雇用不安や賃金カットなどにより、将来のプランを立てにくい社会状況にあるが、働き盛りの20代の若者は、就職・転職や結婚、子育て、住宅購入など、自身の今後のライフプランをどのように設計しているのだろうか。

 NPO法人の日本ファイナンシャル・プランナーズ協会(加藤寛理事長)が、全国の20歳〜29歳までの男女を対象に実施した「若者(20代)のライフプランニング意識調査」(有効回答者数=3756人)によると、ライフプランを考えている人(2629人)がそれに沿って生活するうえで、困っていることや不安に思うことは、「日常の家計管理」が47.9%でトップ。次いで「職(雇用)の確保」(44.7%)、「年金」(41.8%)、「親の介護」(40.9%)となっており、将来よりも当面の問題に目が向いている傾向にあることが分かった。

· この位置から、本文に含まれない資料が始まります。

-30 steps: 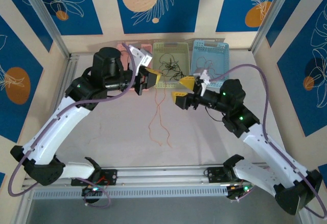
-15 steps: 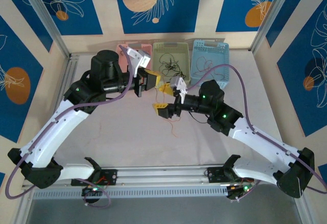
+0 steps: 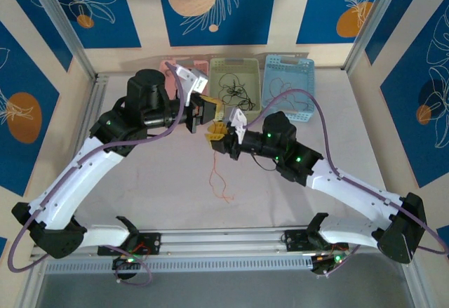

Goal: Untangle the cables

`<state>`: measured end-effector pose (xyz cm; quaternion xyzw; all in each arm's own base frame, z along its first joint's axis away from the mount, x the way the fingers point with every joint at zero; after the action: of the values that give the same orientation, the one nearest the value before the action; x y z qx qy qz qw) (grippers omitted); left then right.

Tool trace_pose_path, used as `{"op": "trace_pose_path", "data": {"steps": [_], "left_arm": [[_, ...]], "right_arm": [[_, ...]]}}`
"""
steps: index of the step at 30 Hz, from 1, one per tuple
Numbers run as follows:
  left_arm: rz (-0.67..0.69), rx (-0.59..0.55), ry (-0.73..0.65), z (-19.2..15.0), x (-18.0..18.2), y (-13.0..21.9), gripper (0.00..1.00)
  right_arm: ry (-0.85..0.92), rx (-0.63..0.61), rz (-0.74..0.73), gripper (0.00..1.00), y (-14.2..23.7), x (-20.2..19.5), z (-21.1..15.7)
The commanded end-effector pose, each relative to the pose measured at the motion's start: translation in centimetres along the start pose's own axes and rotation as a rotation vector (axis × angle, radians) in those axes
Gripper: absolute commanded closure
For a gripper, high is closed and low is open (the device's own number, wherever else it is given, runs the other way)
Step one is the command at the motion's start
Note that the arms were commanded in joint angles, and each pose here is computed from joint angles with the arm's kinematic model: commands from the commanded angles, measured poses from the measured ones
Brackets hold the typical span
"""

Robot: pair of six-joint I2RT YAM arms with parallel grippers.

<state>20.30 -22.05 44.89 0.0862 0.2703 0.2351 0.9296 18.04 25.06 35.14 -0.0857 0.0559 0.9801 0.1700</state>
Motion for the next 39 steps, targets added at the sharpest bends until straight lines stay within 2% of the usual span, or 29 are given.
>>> {"op": "trace_pose_path", "data": {"steps": [1, 2, 5, 6, 9, 14, 16, 23, 27, 32, 35, 39], "left_arm": [[0.000, -0.011, 0.003, -0.2, -0.1, -0.1, 1.00], [0.008, -0.011, 0.005, -0.3, 0.0, -0.1, 1.00], [0.035, -0.018, 0.003, -0.5, 0.2, 0.1, 1.00], [0.052, -0.022, 0.002, -0.6, 0.3, 0.2, 0.92], [0.124, -0.027, 0.006, -1.1, 1.0, 0.7, 0.56], [0.310, -0.031, 0.018, -3.2, 2.6, 2.4, 0.17], [0.412, -0.038, 0.024, -4.7, 3.6, 3.7, 0.07], [0.741, -0.059, 0.023, -11.5, 6.3, 10.0, 0.03], [0.831, -0.015, 0.030, -14.7, 7.1, 12.4, 0.03], [0.924, 0.053, 0.048, -17.3, 8.2, 13.3, 0.03], [0.847, 0.044, 0.022, -17.9, 8.0, 13.0, 0.04], [0.873, 0.044, -0.013, -18.5, 8.5, 13.0, 0.04]], "right_arm": [[0.022, -0.036, -0.038, 0.93, 0.3, -0.2, 1.3], [0.024, -0.037, -0.039, 0.99, 0.4, -0.1, 1.4], [0.017, -0.024, -0.064, 1.00, 0.7, -0.3, 1.1], [0.004, -0.011, -0.080, 1.00, 0.8, -0.6, 0.8], [-0.053, 0.004, -0.106, 1.00, 1.1, -1.3, -0.1], [-0.128, 0.036, -0.187, 1.00, 2.0, -2.6, -1.5], [-0.168, 0.067, -0.232, 1.00, 2.5, -3.5, -2.1], [-0.339, 0.110, -0.438, 1.00, 4.8, -8.6, -3.6], [-0.305, 0.114, -0.589, 1.00, 5.4, -12.4, -1.1], [-0.281, 0.066, -0.770, 1.00, 5.9, -18.9, 4.5], [-0.293, 0.097, -0.895, 1.00, 5.5, -23.2, 6.6], [-0.248, 0.066, -1.045, 1.00, 5.5, -28.7, 8.1]]}}
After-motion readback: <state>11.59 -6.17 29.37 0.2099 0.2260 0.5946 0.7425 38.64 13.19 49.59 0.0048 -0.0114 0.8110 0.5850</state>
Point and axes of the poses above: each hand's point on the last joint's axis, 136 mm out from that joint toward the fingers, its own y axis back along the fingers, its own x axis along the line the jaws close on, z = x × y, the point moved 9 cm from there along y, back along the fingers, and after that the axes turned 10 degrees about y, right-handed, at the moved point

 では、ライフプランを実現するために20代はどのくらいの金融資産(預貯金、株式、投資信託など)を保有しているのだろうか。その残高を聞いたところ、最も多かったのは「25万円未満」(19.3%)、次いで「なし」(17.7%)、「100万円〜200万円未満」(15.3%)、「50万円〜100万円未満」(12.8%)となった。
 
 保有する金融資産は「なし」と「25万円未満」を合わせると約4割、100 万円未満までを加えると6割弱にものぼり、保持している資産は決して潤沢とはいえないようだ。また、「100万円以上」の金融資産の保有割合は、未婚者に比べて既婚者で高くなっている。

 未婚者(76.5%)の結婚する予定については、63.6%が「いずれは結婚したい」、6.4%が「近いうちに結婚する予定」と回答。「結婚する気がない」のは2 割にも満たず、結婚に対して前向きで結婚願望が高い人が多いようだ。

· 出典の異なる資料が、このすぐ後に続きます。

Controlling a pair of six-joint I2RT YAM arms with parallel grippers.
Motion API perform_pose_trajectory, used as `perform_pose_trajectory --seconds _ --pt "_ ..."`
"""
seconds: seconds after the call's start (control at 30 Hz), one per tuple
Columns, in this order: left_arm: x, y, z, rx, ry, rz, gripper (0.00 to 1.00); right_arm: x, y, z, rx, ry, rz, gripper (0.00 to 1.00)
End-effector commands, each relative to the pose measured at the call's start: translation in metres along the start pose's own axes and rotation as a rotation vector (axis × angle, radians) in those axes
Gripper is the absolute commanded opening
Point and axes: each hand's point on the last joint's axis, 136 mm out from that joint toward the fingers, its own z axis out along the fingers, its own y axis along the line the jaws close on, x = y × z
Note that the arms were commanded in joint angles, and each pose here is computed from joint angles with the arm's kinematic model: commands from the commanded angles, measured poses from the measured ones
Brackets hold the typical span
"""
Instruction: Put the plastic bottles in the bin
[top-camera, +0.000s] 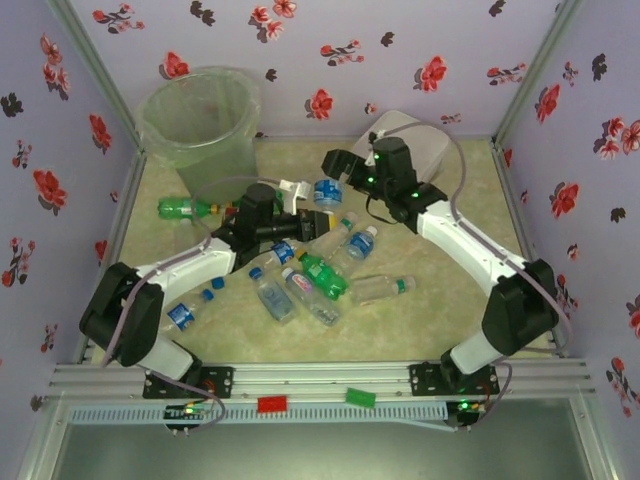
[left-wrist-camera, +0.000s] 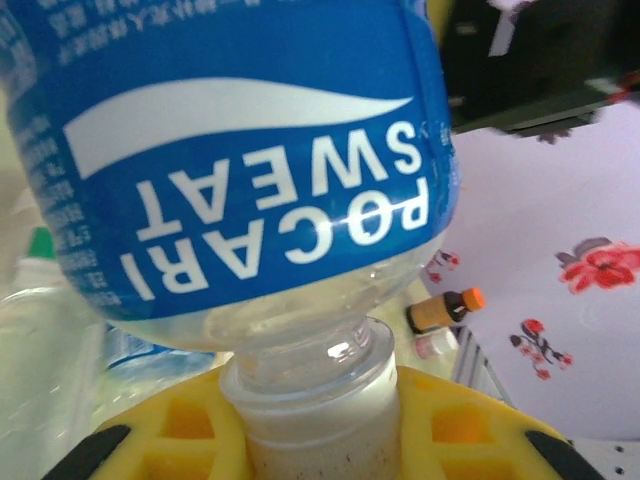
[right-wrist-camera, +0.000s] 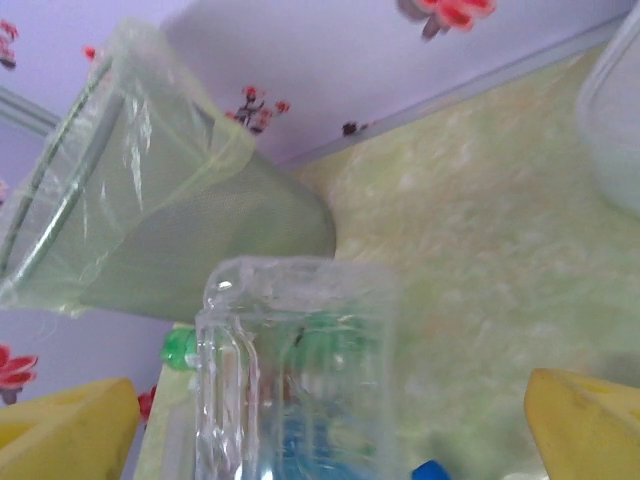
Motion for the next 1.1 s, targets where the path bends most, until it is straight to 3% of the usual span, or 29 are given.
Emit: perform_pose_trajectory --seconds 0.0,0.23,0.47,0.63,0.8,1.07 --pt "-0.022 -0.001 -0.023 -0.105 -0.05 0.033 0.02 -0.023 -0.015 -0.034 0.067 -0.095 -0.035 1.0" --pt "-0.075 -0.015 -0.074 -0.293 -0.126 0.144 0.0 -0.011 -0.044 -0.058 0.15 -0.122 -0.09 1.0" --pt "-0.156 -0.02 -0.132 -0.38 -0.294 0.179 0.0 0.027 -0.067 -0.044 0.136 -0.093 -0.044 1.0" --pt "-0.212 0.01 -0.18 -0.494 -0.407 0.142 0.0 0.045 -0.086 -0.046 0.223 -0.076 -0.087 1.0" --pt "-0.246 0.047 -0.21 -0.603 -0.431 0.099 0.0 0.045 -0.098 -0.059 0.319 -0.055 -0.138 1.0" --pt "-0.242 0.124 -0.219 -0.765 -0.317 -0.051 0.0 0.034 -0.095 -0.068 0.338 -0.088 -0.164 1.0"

 また、結婚を希望する人のうち、「共働きをしたい」と回答した人は65.1%。「共働きはしたくない」は1割強で、共働き志向の高さがうかがえた。子どもについては、「2人ほしい」が56.2%で最も多かったものの、子どもの教育費に使うための預貯金等を「特に考えていない」が46.8%と、理想と現実のギャップが見てとれた。

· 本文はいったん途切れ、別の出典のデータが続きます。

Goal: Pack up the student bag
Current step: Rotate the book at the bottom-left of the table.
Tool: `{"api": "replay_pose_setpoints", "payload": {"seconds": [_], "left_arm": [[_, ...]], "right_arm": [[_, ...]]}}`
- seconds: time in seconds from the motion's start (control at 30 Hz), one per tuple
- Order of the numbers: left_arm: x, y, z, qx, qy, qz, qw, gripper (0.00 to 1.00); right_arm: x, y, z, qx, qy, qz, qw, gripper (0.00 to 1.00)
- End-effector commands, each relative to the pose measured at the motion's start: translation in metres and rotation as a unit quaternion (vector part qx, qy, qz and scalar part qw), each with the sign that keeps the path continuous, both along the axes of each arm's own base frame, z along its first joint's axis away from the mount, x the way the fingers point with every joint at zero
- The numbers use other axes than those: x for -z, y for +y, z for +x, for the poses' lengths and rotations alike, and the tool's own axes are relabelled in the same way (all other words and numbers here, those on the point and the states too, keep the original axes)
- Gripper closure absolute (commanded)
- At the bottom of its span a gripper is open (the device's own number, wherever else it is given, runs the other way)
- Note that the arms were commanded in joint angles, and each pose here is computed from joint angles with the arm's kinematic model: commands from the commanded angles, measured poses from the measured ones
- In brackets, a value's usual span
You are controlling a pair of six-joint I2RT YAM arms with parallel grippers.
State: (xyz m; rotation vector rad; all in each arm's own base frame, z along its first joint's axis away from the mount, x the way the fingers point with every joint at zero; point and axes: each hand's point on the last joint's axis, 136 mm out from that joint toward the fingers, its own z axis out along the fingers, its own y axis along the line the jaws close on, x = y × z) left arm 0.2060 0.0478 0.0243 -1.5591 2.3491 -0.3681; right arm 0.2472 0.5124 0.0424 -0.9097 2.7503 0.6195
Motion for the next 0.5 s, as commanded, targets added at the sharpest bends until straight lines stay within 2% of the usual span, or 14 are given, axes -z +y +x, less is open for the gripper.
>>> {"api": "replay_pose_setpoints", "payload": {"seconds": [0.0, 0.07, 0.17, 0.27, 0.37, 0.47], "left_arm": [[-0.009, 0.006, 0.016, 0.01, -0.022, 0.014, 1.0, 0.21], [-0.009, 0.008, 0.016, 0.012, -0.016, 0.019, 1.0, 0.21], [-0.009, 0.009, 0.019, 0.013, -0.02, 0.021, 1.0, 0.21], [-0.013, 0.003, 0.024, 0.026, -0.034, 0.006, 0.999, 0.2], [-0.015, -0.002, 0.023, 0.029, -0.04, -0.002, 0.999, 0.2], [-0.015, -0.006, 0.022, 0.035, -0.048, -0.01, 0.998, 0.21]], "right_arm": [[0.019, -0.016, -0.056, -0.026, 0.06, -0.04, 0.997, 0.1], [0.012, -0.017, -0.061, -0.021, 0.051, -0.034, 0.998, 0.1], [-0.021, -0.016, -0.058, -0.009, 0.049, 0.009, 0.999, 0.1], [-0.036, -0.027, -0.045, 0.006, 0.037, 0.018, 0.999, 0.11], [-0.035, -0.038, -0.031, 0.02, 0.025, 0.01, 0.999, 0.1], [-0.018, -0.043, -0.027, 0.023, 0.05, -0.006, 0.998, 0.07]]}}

 将来の居住形態の希望については、48.3%が「持家一戸建て」を希望している一方で、「住宅購入資金をまだ準備していない」が67.4%と、実際の計画はまだ具体的には立てていないようだ。

 調査結果から、仕事や結婚・子育てなど将来像は思い描いているが、その資金などの具体的な準備はできていない、20代の若者像が浮き彫りとなった。